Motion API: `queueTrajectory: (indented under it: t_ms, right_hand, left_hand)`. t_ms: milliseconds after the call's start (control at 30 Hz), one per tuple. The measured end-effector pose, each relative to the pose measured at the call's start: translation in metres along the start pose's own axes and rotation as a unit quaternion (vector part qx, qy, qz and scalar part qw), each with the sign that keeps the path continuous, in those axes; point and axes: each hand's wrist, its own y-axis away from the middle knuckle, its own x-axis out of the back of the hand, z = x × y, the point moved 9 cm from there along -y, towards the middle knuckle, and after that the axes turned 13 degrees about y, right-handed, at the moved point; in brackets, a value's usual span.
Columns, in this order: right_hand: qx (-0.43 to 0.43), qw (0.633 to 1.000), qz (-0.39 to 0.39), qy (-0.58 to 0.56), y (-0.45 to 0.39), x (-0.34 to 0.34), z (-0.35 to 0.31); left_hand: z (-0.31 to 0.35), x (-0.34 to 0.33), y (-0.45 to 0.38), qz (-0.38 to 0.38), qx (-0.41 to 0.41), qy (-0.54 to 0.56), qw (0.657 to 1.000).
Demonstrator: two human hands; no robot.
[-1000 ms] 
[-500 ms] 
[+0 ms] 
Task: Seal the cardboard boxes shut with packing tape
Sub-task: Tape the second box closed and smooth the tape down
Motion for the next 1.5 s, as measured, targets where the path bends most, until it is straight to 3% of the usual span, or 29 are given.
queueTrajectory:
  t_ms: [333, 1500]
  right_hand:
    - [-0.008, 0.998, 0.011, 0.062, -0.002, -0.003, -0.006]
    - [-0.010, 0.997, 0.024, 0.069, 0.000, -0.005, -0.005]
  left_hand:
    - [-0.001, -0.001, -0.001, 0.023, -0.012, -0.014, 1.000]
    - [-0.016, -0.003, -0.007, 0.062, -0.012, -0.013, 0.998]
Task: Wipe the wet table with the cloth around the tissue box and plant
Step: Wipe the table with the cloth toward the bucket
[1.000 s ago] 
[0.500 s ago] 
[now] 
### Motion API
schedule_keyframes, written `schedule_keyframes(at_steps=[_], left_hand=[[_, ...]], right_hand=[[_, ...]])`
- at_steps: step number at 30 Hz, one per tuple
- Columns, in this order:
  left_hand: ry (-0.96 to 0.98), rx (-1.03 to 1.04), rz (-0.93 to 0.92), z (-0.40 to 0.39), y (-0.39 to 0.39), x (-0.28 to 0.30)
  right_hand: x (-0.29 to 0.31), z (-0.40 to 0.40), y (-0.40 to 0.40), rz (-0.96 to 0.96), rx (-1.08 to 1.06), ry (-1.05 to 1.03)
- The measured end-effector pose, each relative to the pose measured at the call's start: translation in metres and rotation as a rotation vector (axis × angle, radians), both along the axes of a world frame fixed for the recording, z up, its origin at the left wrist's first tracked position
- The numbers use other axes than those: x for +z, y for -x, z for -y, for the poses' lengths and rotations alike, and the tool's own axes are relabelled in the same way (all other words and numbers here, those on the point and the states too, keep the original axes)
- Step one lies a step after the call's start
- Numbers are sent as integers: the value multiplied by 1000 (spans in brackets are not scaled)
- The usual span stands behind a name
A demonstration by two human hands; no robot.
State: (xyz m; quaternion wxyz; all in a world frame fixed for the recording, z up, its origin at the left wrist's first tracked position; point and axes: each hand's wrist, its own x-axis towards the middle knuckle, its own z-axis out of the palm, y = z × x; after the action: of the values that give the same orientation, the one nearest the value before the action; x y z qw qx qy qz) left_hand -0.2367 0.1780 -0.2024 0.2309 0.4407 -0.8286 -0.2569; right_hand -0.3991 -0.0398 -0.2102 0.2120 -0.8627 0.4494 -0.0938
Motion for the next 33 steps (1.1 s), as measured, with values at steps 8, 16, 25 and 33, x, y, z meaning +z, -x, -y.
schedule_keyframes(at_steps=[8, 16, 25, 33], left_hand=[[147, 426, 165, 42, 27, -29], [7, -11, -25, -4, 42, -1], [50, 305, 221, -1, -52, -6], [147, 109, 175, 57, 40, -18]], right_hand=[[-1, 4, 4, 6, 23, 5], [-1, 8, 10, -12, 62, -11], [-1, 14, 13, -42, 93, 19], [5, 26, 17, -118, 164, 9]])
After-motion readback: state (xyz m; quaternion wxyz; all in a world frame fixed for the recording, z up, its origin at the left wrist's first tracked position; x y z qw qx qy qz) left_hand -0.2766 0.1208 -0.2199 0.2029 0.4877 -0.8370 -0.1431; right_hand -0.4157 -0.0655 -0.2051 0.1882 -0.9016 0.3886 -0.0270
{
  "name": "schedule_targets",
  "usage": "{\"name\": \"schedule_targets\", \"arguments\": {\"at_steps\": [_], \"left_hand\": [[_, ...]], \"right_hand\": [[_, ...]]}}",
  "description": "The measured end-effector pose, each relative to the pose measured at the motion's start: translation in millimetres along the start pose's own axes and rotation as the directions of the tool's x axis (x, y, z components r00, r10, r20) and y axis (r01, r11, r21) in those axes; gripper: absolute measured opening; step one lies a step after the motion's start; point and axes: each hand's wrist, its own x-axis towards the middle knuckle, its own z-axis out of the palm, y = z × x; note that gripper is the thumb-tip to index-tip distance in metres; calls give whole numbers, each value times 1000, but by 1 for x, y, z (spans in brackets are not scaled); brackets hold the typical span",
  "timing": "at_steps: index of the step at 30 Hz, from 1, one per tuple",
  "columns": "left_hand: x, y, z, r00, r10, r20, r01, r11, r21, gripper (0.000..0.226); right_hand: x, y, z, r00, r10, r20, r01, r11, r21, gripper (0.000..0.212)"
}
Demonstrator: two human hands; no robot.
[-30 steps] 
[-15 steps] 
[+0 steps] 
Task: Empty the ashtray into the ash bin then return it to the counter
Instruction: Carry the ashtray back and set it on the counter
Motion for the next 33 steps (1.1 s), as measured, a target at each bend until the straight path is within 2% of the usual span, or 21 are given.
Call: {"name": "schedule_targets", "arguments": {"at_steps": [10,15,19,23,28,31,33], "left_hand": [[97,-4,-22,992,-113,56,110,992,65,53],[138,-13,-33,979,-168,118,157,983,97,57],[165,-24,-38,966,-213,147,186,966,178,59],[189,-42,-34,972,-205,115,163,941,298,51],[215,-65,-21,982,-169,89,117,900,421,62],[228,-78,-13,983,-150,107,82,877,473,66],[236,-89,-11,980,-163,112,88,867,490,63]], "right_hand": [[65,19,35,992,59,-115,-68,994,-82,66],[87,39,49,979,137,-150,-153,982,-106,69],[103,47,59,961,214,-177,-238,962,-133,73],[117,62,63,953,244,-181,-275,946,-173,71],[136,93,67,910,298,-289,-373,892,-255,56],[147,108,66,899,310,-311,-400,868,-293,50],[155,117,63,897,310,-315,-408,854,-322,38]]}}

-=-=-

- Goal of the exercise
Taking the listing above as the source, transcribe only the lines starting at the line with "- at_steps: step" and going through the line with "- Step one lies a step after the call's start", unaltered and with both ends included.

- Expected answer
- at_steps: step number at 30 Hz, one per tuple
- Columns, in this order:
  left_hand: ry (-0.96 to 0.98), rx (-1.03 to 1.04), rz (-0.93 to 0.92), z (-0.40 to 0.39), y (-0.39 to 0.39), x (-0.28 to 0.30)
  right_hand: x (-0.29 to 0.31), z (-0.40 to 0.40), y (-0.40 to 0.40), rz (-0.96 to 0.96), rx (-1.08 to 1.06), ry (-1.05 to 1.03)
- The measured end-effector pose, each relative to the pose measured at the call's start: translation in metres and rotation as a rotation vector (axis × angle, radians), both along the axes of a world frame fixed for the recording, z up, its origin at the left wrist's first tracked position
- The numbers use other axes than those: x for +z, y for -x, z for -y, for the poses' lengths and rotations alike, and the tool's own axes are relabelled in the same way (all other words and numbers here, those on the point and the states too, keep the original axes)
- Step one lies a step after the call's start

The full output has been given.